Planning commission splits on proposed Lower 9th Ward development

After hearing more than two hours of testimony from some Lower 9th Ward and Holy Cross residents who argued that a proposed mid-rise development at the site of the former Holy Cross School would destroy the fabric of the neighborhood — and others who welcomed the project as a potential economic spark for the Katrina-ravaged community — the City Planning Commission failed to come to a decision Tuesday on whether to endorse the proposal.

The commission voted 4-2 to grant a zoning change to Perez Architects that would clear the way for the construction of a mixed-use development along the Mississippi River with some buildings as tall as 60 feet. However, the board needs five votes for a legal majority, so the proposal will go before the City Council without a recommendation from the commission. The site is in Councilman James Gray’s district.

The Perez project calls for redeveloping the entire former site of Holy Cross School, with the exception of the former baseball field. Aside from a former administration building, all of the school structures on the 13-acre site along the Mississippi River levee between Deslonde and Reynes streets and from the levee to Burgundy Street have been torn down.

The school has since relocated to Paris Avenue in the Gentilly neighborhood.

The developer is proposing to redevelop the site with buildings of varying scale that will contain residential, commercial and office space. The former administration building would be retained and used for office space on upper floors and for commercial uses on the bottom level.

The developers were before the planning commission seeking permission to change the zoning on about 12.5 acres of the site from two-family residential to general commercial, which would allow the construction of multifamily dwellings and commercial buildings. They also want to have the entire site included in a mixed-use “planned community district overlay” so that two buildings on the site could exceed the current 10,000-square-foot limit in the neighborhood.

As proposed, those two buildings, containing 137 condos and apartments, would each be 75 feet and seven stories tall.

Four two- to three-story buildings, varying in height from 28 feet to 48 feet, also are proposed for the site. Those buildings, along both sides of Dauphine Street, would contain 147 residential units and seven commercial units.

The plan also calls for 521 off-street parking spaces. A half-acre wooded area on the site would remain undeveloped for use as a park.

Supporters said the project would attract other development, such as grocery stores, that the community desperately needs.

“It does my heart good to see resources coming to the Lower 9th Ward,” Andrew “Pete” Sanchez said. “Why impede the path of progress when we’re talking about bringing back residents to that community? We’re providing small businesses in that community.”

But opponents argued that the plan as proposed is “too intense” for the neighborhood and out of scale with the area’s historic properties.

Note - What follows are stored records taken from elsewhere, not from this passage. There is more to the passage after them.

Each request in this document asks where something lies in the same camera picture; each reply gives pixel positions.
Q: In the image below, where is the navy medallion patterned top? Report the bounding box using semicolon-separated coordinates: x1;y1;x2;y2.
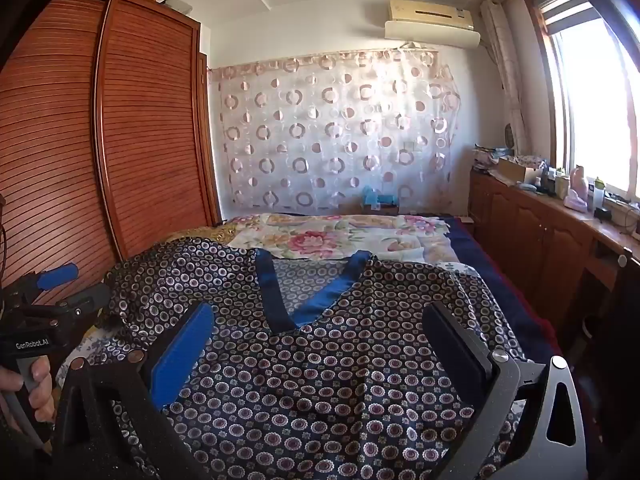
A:
102;239;531;480

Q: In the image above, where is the cream wall air conditioner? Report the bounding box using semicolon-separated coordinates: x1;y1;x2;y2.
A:
384;0;482;51

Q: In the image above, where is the wooden framed window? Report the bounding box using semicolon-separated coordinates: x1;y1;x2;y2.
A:
522;0;640;206

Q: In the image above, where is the cardboard box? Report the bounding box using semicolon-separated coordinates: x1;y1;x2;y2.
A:
497;156;543;183

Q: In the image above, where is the sheer circle patterned curtain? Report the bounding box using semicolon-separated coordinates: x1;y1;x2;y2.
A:
207;49;461;213

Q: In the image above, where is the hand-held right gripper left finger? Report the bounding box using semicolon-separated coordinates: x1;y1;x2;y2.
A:
52;302;216;480

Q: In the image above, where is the navy blue blanket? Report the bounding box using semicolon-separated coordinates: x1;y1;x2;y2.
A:
440;217;556;356

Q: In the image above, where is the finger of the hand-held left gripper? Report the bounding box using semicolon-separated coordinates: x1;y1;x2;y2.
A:
10;263;80;294
55;284;111;321

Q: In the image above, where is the white tied window curtain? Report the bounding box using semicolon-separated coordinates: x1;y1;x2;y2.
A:
480;0;531;158

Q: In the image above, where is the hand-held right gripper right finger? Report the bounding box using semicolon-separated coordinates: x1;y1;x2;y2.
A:
422;301;588;480

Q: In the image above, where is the wooden sideboard cabinet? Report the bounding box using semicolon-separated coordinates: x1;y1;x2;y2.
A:
469;167;640;361

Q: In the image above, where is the wooden slatted wardrobe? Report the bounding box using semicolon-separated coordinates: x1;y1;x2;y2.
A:
0;0;223;311

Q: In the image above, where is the gold patterned folded garment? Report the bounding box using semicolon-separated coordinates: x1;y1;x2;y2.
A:
170;225;241;248

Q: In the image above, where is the person's left hand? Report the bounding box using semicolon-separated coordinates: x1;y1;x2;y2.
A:
0;355;54;424

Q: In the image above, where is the teal box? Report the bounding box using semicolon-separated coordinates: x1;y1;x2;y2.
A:
360;186;401;216

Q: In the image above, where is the pink floral quilt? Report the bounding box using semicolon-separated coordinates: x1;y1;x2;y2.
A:
220;212;458;266

“We do want development. We do,” said Sarah DeBacher, of the Holy Cross Neighborhood Association. “But we want appropriately scaled development. We want no zoning change. We do not want to set this precedent.”

The planning staff recommended approval of the proposal, citing its alignment with the city’s master plan, but with several provisos, including a maximum building height of 60 feet. The staff also urged that the number of residences be reduced to a number “closer to the density of the adjacent neighborhood,” though a specific number was not recommended.

Perez objected to the height limit and any significant reduction in the number of residential units.

Some residents suggested that the commission defer a vote until it could consider an alternative proposal that the Lower 9th Ward Vision Coalition, a group of civic organizations, has put together for the space. The plan promotes green space and single-family homes.

Some members of the board were open to the idea of pushing back the vote until March 25.

“I believe that these plans need to be revisited with a greater degree of community input,” commissioner Pamela Bryan said.

But the vote for deferral was split 3-3, with Kelly Brown and Kyle Wedberg joining Bryan in favor and Nolan Marshall, Royce Duplessis and Craig Mitchell voting against.

Marshall followed with a motion to accept the proposal without the height restriction suggested by staff. That vote also split 3-3, with Duplessis and Mitchell backing Marshall.

The final vote was on approving the plan with the staff recommendations for a height limit and other restrictions. Marshall, Duplessis, Mitchell and Brown voted in favor. Bryan and Wedberg were against.